**** DATA SECTION ****
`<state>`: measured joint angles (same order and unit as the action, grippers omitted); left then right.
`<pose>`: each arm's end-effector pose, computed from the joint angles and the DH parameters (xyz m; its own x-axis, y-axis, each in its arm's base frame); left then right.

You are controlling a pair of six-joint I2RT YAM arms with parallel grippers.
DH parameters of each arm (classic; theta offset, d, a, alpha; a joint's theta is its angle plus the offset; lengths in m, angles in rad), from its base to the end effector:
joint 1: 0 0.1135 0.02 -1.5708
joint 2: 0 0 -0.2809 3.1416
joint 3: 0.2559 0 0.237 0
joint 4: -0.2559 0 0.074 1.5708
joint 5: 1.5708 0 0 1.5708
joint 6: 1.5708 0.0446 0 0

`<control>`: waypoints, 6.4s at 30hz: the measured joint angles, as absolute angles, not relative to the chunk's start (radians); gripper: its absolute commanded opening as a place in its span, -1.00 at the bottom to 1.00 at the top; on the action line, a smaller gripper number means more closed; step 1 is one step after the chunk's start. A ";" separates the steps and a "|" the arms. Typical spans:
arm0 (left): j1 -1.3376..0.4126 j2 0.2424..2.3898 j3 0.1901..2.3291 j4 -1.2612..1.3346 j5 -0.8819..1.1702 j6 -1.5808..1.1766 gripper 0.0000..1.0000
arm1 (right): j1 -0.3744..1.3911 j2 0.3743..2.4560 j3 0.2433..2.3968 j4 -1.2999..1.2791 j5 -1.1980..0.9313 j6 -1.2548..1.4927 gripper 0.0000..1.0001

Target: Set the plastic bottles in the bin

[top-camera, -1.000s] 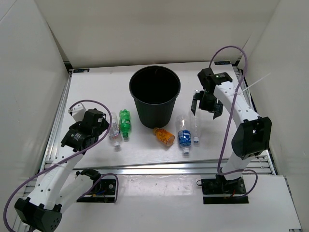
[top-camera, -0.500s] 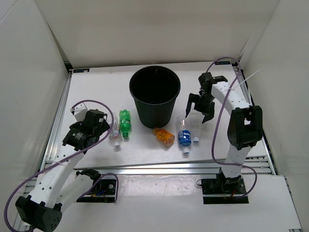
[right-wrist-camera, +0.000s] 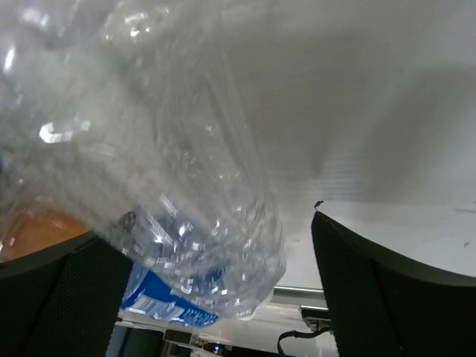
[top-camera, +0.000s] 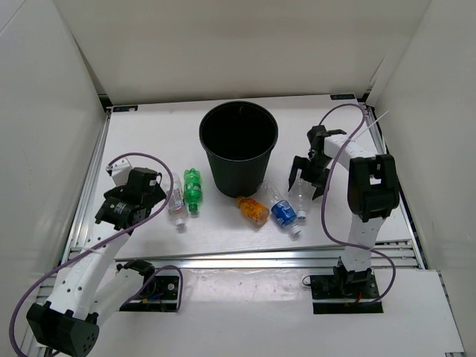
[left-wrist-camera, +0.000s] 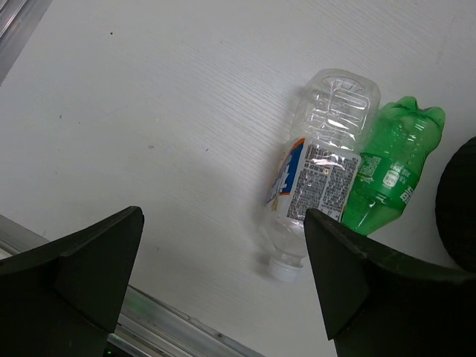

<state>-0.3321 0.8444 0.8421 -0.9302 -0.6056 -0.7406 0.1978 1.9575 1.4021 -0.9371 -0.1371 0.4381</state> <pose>0.1300 -0.0180 0.2941 -0.5249 -0.4058 -0.7482 -0.5511 0.8319 -0.0646 0.3534 0.0770 0.1859 -0.9722 0.2338 -0.0130 0.2289 0.9608 0.1566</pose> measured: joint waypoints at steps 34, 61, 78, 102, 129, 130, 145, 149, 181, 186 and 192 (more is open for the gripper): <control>-0.322 0.992 0.785 -0.835 -0.605 -0.772 1.00 | 0.405 1.786 2.370 -0.767 -0.364 0.509 0.34; -0.319 1.185 0.660 -0.466 -0.505 -0.739 1.00 | 0.455 1.684 2.146 -0.899 -0.301 0.352 1.00; -0.316 1.298 0.712 -0.338 -0.444 -0.720 1.00 | 0.353 1.632 2.048 -0.944 -0.350 0.326 1.00; -0.360 1.472 0.802 -0.281 -0.350 -0.662 0.96 | 0.268 1.602 1.979 -0.948 -0.427 0.327 1.00; -0.405 1.335 1.542 -0.292 -0.395 -0.542 0.13 | 0.221 1.583 1.884 -0.936 -0.479 0.341 1.00; -0.420 1.356 1.586 -0.289 -0.393 -0.533 0.13 | 0.215 1.583 1.878 -0.936 -0.479 0.342 1.00; -0.730 1.699 1.747 -0.357 -0.256 -0.348 1.00 | 0.190 1.476 1.695 -0.911 -0.466 0.359 1.00; -0.739 1.597 1.717 -0.349 -0.404 -0.315 1.00 | 0.190 1.385 1.518 -0.859 -0.455 0.363 1.00; -0.441 0.963 0.818 -0.794 -0.637 -0.854 1.00 | 0.375 1.711 0.999 -0.495 -0.448 0.312 0.27; -0.412 0.974 0.815 -0.818 -0.611 -0.870 1.00 | 0.368 1.723 1.010 -0.503 -0.456 0.315 0.01; -0.392 1.016 0.813 -0.830 -0.593 -0.883 1.00 | 0.311 1.710 1.034 -0.562 -0.382 0.342 -0.28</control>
<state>-0.3916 1.0164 0.8131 -0.8295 -0.5926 -0.8833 0.3115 1.7100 1.0340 -0.5617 -0.3824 0.3416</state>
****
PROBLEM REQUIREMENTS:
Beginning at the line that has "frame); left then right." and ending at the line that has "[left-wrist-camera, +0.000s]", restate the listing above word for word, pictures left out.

SOLUTION FOR THIS TASK:
`<pose>`: each arm's end-effector pose, computed from the joint angles and the DH parameters (xyz m; its own x-axis, y-axis, each in its arm's base frame); left then right.

You are controlling a pair of six-joint I2RT YAM arms with parallel grippers.
DH parameters of each arm (classic; theta offset, d, a, alpha; a joint's theta is its angle plus the offset; lengths in m, angles in rad), from its base to the end effector:
joint 1: 0 0.1135 0.02 -1.5708
joint 2: 0 0 -0.2809 3.1416
joint 3: 0.2559 0 0.237 0
joint 4: -0.2559 0 0.074 1.5708
joint 5: 1.5708 0 0 1.5708
joint 6: 1.5708 0.0446 0 0

`<control>`: waypoints, 6.4s at 30hz: the measured joint angles, as absolute angles, not relative to the chunk's start (radians); gripper: its absolute commanded opening as a place in its span, -1.00 at the bottom to 1.00 at the top; on the action line, a smaller gripper number means more closed; step 1 is one step after the chunk's start. A ";" separates the steps and a "|" the arms. Typical spans:
arm0 (left): j1 -1.3376..0.4126 j2 0.2424..2.3898 j3 0.1901..2.3291 j4 -1.2612..1.3346 j5 -0.8819..1.1702 j6 -1.5808..1.1766 gripper 0.0000..1.0000
arm1 (right): j1 -0.3744..1.3911 j2 0.3743..2.4560 j3 0.2433..2.3968 j4 -1.2999..1.2791 j5 -1.1980..0.9313 j6 -1.2548..1.4927 gripper 0.0000..1.0001

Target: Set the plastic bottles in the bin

[top-camera, -1.000s] 
[top-camera, -0.500s] 
[right-wrist-camera, +0.000s] 
[top-camera, +0.000s] 
[left-wrist-camera, +0.000s] 

No more output is needed for this exercise.